--- The task ---
Below this line is a set of entries; quote exactly the lines from the line that contains "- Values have" to the line that contains "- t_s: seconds", both lines included.

--- Working data ---

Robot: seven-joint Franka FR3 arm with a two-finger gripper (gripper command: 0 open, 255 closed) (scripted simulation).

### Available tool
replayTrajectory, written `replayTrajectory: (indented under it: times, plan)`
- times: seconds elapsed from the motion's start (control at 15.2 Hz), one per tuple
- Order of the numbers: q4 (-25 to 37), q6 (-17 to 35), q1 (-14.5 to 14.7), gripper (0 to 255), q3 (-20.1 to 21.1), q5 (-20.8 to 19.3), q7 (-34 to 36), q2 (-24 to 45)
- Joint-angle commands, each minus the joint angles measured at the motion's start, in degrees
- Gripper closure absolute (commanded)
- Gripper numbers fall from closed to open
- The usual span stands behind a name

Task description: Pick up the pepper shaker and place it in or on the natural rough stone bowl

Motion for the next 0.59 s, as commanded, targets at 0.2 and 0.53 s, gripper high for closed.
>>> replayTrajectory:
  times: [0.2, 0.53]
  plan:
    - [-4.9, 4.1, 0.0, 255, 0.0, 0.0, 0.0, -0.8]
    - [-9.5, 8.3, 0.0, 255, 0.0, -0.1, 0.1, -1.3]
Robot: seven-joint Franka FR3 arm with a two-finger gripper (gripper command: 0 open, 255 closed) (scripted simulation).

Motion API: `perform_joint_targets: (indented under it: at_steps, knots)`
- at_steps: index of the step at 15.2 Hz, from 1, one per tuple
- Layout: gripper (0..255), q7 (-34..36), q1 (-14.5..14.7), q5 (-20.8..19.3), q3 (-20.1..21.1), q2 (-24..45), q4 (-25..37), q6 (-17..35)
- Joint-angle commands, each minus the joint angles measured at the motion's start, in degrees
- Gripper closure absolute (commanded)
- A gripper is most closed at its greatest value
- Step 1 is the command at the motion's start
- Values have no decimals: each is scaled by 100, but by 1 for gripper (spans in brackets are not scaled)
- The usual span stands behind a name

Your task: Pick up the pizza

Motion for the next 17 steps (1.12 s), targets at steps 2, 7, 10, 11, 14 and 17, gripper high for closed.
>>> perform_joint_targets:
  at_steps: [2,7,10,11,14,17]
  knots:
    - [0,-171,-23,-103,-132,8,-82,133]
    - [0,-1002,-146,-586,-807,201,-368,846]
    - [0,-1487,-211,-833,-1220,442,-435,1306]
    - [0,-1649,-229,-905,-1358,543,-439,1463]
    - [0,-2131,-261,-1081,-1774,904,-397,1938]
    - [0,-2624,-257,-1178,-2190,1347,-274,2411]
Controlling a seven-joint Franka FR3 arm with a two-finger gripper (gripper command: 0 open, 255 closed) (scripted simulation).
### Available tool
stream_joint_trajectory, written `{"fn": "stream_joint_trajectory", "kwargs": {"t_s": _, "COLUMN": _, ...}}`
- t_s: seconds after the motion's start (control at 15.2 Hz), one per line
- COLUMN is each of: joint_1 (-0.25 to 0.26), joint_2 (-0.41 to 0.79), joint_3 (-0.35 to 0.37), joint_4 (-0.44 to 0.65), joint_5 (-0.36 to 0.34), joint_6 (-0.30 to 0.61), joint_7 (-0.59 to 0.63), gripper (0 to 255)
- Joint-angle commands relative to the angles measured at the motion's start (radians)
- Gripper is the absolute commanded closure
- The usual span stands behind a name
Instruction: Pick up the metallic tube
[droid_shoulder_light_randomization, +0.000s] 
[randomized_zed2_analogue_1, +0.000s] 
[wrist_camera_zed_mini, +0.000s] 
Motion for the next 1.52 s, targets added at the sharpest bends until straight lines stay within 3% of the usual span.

--- Solution to this problem ---
- Values have no decimals: each is scaled by 100, but by 1 for gripper (spans in brackets are not scaled)
- The usual span stands behind a name

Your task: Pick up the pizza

Motion for the next 17 steps (1.12 s), targets at steps 2, 7, 10, 11, 14 and 17, gripper high for closed.
>>> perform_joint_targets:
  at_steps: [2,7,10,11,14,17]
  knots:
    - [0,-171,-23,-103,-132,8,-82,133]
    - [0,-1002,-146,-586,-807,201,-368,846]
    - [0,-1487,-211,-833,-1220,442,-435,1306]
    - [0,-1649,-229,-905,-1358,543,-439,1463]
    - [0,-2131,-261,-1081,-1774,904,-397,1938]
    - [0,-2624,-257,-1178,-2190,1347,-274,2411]
Controlling a seven-joint Franka FR3 arm with a two-finger gripper (gripper command: 0 open, 255 closed) (scripted simulation).
### Available tool
stream_joint_trajectory, written `{"fn": "stream_joint_trajectory", "kwargs": {"t_s": _, "COLUMN": _, ...}}`
- t_s: seconds after the motion's start (control at 15.2 Hz), one per line

Nothing remains to be done in this exercise.